SF’s historic Transgender History Month marks a new chapter

It will be recognized in August of every year

During Pride month in June, Jupiter Peraza had a thought.

Observances like Black History Month have made strides in recognizingsocietal contributions, of which transgender people have also made plenty. Why isn’t there a Transgender History month?

“(Transgender Awareness Week) is a very special week, but it’s a week that’s sort of eclipsed by a sense of grief and loss which I think does not do justice the joy and celebration and happiness we should be instilling,” said Peraza, director of social justice and empowerment initiatives at the Transgender District, a cultural organization in the Tenderloin. “It’s important to let trans people know that their future is bright, they have potential, they come from lineage of revolutionaries, change-makers, trailblazers. When you remind people of that, it breaks barriers.”

She wrote a draft of a proclamation in June, worked on it with the Transgender District Director Aria Sa’id, and brought it to the Office of Transgender Initiatives, which advises Mayor London Breed. Relatively quickly, San Francisco officially recognized August as Transgender History Month — the first of its kind in the country — on Tuesday. The declaration marked the 55th anniversary of the Compton’s Cafeteria Riots, catalyzing transgender activism that preceded the 1969 Stonewall riots.

It was the first major partnership between the Transgender District and the Office of Transgender Initiatives, two relatively new entities working to advance the wellbeing of transgender people in San Francisco. They worked on some testing and vaccine efforts together but were able to pull off a historic marker within just a couple of weeks of teaming up.

“I think this is a great new chapter,” said Clair Farley, executive director of the Office of Transgender Initiatives. “Even though we’re part of the community, we’re also part of government. As an office, we want to make sure we’re grounded in the work the community is doing and elevate that.”

The City’s budget approved this summer included funds to create an LGBTQ senior tele-mental health program, acquire a site for an LGBTQ museum, and pilot a guaranteed basic income program specific to trans residents over the next two years. The Office of Transgender Initiatives brought the income pilot to Breed as the Transgender District sent out cash payments to trans people nationwide during the pandemic, working on similar efforts separately.

“Our transgender community has a rich cultural history in this city and is so important to our diverse identity,” Breed said. “San Francisco has been and always will be a place where everyone can seek refuge, sanctuary and safety.”

Since then, leaders in other cities such as Los Angeles and Chicago have expressed interest in exploring a similar pilot. Farley and Peraza hope the same goes for Transgender History Month.
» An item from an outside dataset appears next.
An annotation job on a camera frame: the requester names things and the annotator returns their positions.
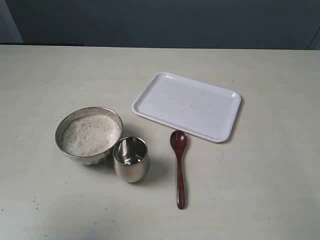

“Having a moment to really reflect on the resilience and strength of the community and how we overcame obstacles and challenges in the past can help us really remember the strength we can utilize moving forward,” Farley said. “If we’re only talking about the problems, we forget those legacy makers we stand on that got us to this point. It provides the opportunity to develop new leaders.”

Peraza noted that trans people have shaped social-cultural movements that have shaped the country and world into a more inclusive society. Instead of honoring trans leaders after they pass, like Felicia “Flames” Elizondo, San Francisco can recognize and better support the work of today’s leaders.

On Tuesday, that included Cecilia Ching, Camille Moran and Tamara Ching. Honey Mahogany, a legislative aide in City Hall who became the first transgender leader of any local democratic party when San Francisco’s Democratic Party selected her as chair in June, also spoke.

“We are so grateful we were able to have this opportunity to work with the Office of Trans Initiatives, which is the first office in the U.S. that is dedicated to the trans community,” Peraza said. “It’s more important that we come together that is for joy and to celebrate and also lay the path forward. This entire collaboration serves as a reminder that when we are together, when we are unified, we can do absolutely anything.”